Dedicated to Joe Rovang, who gave me the inspiration
::Viper and Hard Drive are sitting at a table drinking coffee. Behind them is a large window with the silhoutte of Megakat City in it’s frames::
HARD DRIVE: So, I said to Dark Kat “Okay, I’ll be your partner, but I’m in charge!”
VIPER: That’sss not what happened. I read the ssscript. You’re ad-libbing.
HARD DRIVE: ::frowns and changes the subject:: Good coffee, isn’t it?
VIPER: ::takes a sip from his cup:: Mmmm.. Ssstarbucksss!
::Razor’s voice comes over the loudspeaker::
RAZOR: Viper!
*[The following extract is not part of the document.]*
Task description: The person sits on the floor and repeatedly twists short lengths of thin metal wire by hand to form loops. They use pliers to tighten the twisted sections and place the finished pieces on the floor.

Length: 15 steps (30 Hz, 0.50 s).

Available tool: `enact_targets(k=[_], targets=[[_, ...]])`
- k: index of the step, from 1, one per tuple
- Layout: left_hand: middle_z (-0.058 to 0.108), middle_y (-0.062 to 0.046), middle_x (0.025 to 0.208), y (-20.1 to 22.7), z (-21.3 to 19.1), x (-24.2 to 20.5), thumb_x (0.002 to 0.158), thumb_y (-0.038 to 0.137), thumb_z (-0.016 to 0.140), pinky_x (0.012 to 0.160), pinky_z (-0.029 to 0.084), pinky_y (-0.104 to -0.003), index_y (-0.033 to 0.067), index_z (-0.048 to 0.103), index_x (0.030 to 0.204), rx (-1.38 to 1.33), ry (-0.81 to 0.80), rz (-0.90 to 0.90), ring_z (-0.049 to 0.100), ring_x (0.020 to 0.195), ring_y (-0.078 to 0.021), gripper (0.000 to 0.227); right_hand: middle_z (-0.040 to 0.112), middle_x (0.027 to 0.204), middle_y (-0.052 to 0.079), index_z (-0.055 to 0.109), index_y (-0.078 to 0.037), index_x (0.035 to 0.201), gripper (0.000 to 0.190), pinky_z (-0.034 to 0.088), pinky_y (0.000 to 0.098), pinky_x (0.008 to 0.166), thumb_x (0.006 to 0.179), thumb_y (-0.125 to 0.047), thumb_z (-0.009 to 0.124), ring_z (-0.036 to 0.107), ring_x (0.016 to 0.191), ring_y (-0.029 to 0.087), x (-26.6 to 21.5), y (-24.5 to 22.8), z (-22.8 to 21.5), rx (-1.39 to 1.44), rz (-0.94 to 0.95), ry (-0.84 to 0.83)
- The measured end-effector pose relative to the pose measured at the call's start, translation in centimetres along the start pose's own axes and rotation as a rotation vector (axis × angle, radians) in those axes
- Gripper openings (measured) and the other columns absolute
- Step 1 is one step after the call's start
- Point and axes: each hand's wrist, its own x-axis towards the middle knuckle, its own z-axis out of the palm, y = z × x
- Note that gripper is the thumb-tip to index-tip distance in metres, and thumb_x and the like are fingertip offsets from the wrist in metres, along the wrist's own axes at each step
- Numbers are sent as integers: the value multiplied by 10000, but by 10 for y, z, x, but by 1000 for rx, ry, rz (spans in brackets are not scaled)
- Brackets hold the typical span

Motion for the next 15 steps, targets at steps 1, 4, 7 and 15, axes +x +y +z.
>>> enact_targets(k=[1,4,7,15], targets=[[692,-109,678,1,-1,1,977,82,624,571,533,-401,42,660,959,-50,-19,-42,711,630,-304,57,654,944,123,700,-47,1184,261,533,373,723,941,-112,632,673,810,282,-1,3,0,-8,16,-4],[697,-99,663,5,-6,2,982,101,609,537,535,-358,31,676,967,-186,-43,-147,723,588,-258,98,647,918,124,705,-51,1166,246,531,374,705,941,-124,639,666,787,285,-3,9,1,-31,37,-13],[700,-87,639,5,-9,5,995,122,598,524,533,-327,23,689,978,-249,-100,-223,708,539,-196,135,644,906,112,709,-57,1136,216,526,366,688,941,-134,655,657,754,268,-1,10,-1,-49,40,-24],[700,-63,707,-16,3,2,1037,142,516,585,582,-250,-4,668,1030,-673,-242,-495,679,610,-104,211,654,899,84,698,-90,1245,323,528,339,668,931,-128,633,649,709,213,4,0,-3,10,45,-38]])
Hard Drive! Where are you? The show starts in 5 minutes! Get your tail’s to the set!
VIPER: Yeah, yeah.
HARD DRIVE: ::grumbles:: I hate this… ::both get up and leave the cafeteria::
::The two villians walk to a darkened set. Hard Drive walks over to a control unit and starts pressing buttons. Viper takes his place behind a synthesizer. To the left of Viper is a desk and a television. Razor walks out onto the set::
RAZOR: Okay you guys. This is our first show. Don’t screw it up.
::loud and obnoxious theme music starts to play loudly. Everyone covers their ears. At the end of the music, T-Bone fades in::
VIPER: How’d you do that?
T-BONE: We have a big special effects budget. ::he disappears and reappears behind his desk:: Greetings kat fans. Welcome to my show.
RAZOR: Your show!?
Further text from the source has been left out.